# Action item
Reproduce the data below in full and exclude every picture.

# Given data
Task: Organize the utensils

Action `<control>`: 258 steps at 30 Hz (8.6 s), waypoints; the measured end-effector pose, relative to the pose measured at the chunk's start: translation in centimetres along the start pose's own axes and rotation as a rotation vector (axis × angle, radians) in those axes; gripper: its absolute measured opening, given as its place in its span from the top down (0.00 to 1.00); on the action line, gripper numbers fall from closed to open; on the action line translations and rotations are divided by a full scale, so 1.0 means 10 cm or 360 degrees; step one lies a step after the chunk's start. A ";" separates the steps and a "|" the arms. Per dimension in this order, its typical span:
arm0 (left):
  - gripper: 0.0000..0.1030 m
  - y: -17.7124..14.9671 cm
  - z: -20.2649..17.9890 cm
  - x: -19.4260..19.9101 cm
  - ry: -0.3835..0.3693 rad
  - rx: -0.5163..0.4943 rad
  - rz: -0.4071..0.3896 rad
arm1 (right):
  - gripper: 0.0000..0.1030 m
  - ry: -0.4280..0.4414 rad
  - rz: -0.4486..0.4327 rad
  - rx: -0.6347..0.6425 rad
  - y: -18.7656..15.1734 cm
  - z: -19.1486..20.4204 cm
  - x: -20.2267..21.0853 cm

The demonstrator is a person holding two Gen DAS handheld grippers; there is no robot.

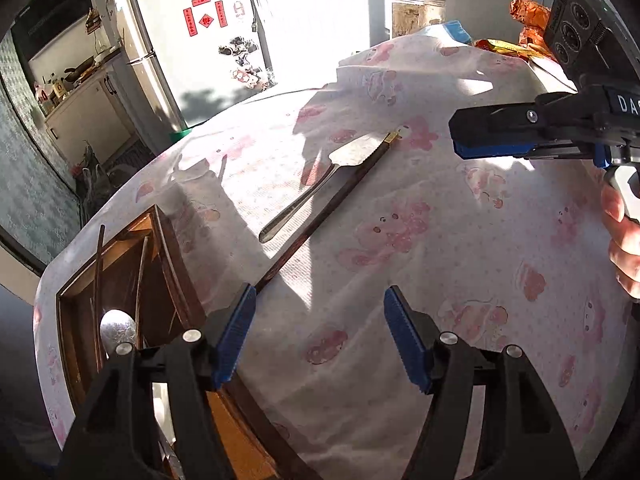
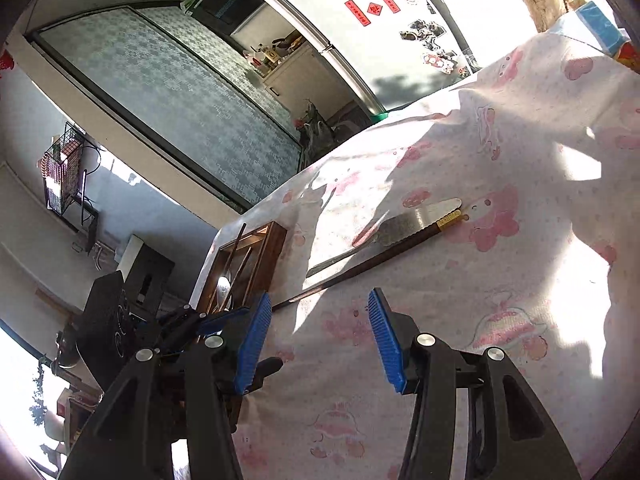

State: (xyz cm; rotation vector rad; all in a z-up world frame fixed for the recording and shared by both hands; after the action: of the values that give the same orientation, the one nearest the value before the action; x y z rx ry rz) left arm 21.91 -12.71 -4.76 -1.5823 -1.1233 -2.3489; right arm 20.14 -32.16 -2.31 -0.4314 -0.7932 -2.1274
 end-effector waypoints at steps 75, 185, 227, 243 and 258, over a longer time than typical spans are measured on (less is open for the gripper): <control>0.43 -1.48 0.92 1.04 0.0215 0.0426 -0.0103 | 0.51 -0.0039 0.0194 0.0313 -0.61 1.49 -0.80; 0.33 -1.60 0.92 1.06 0.0028 0.0600 -0.0141 | 0.41 -0.0028 0.0262 0.0281 -0.81 1.51 -1.20; 0.03 -2.32 -0.10 2.03 0.0762 0.0613 -0.0902 | 0.03 -0.0264 -0.0733 0.1149 -2.00 1.36 -0.05; 0.03 -2.36 -0.12 2.06 0.0810 0.0622 -0.0926 | 0.03 -0.0265 -0.0733 0.1149 -2.00 1.36 -0.05; 0.03 -2.36 -0.11 2.06 0.0817 0.0629 -0.0925 | 0.03 -0.0265 -0.0733 0.1149 -2.00 1.36 -0.05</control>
State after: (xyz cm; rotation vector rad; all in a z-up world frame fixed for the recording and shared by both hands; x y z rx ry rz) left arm 0.86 10.07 -0.07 -0.5162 -1.9131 -2.3938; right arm 5.18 -13.29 -0.27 -0.0323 -1.8044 -2.0270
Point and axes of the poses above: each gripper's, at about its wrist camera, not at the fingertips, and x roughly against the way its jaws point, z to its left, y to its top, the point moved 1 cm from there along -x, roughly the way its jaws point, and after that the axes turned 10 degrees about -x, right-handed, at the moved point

# Result
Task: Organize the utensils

Action `<control>`: 258 steps at 30 Hz (8.6 s), waypoints; the measured end-effector pose, relative to the pose measured at the chunk's start: translation in centimetres along the start pose's own axes and rotation as a rotation vector (axis × angle, radians) in those axes; gripper: its absolute measured opening, given as its place in its span from the top down (0.00 to 1.00); on the action line, gripper numbers fall from closed to open; on the action line translations and rotations are divided by a full scale, so 1.0 means 10 cm or 360 degrees; step one lies a step after the chunk's start. A ";" separates the steps and a "|" the arms. Per dimension in this order, its typical span:
arm0 (left):
  - gripper: 0.0000..0.1030 m
  - y: -17.7124..14.9671 cm
  - z: -20.2649..17.9890 cm
  - x: -19.4260..19.9101 cm
  - ry: -0.3835..0.3693 rad
  - rx: -0.5163..0.4943 rad
  - rz: -0.4071..0.3896 rad
arm1 (right):
  - gripper: 0.0000..0.1030 m
  - ry: -0.4280..0.4414 rad
  - rz: -0.4486..0.4327 rad
  - rx: -0.6347..0.6425 rad
  - y: -18.7656..15.1734 cm
  - z: -19.1486..20.4204 cm
  - x: -20.2267..21.0853 cm

The demonstrator is a person holding two Gen DAS handheld grippers; there is no robot.


State: (xyz cm; rotation vector rad; all in a z-up world frame fixed for the recording and shared by both hands; after the action: of the values that give the same orientation, the one nearest the value before the action; x y z rx ry rz) left arm 21.91 -12.71 -4.76 -1.5823 -1.1233 -2.3489; right arm 20.14 -32.16 -2.31 -0.4314 -0.7932 -2.1274
 end-effector waypoints at steps 75, 185, 227, 243 and 258, over a longer time than typical spans are measured on (less is open for the gripper): <control>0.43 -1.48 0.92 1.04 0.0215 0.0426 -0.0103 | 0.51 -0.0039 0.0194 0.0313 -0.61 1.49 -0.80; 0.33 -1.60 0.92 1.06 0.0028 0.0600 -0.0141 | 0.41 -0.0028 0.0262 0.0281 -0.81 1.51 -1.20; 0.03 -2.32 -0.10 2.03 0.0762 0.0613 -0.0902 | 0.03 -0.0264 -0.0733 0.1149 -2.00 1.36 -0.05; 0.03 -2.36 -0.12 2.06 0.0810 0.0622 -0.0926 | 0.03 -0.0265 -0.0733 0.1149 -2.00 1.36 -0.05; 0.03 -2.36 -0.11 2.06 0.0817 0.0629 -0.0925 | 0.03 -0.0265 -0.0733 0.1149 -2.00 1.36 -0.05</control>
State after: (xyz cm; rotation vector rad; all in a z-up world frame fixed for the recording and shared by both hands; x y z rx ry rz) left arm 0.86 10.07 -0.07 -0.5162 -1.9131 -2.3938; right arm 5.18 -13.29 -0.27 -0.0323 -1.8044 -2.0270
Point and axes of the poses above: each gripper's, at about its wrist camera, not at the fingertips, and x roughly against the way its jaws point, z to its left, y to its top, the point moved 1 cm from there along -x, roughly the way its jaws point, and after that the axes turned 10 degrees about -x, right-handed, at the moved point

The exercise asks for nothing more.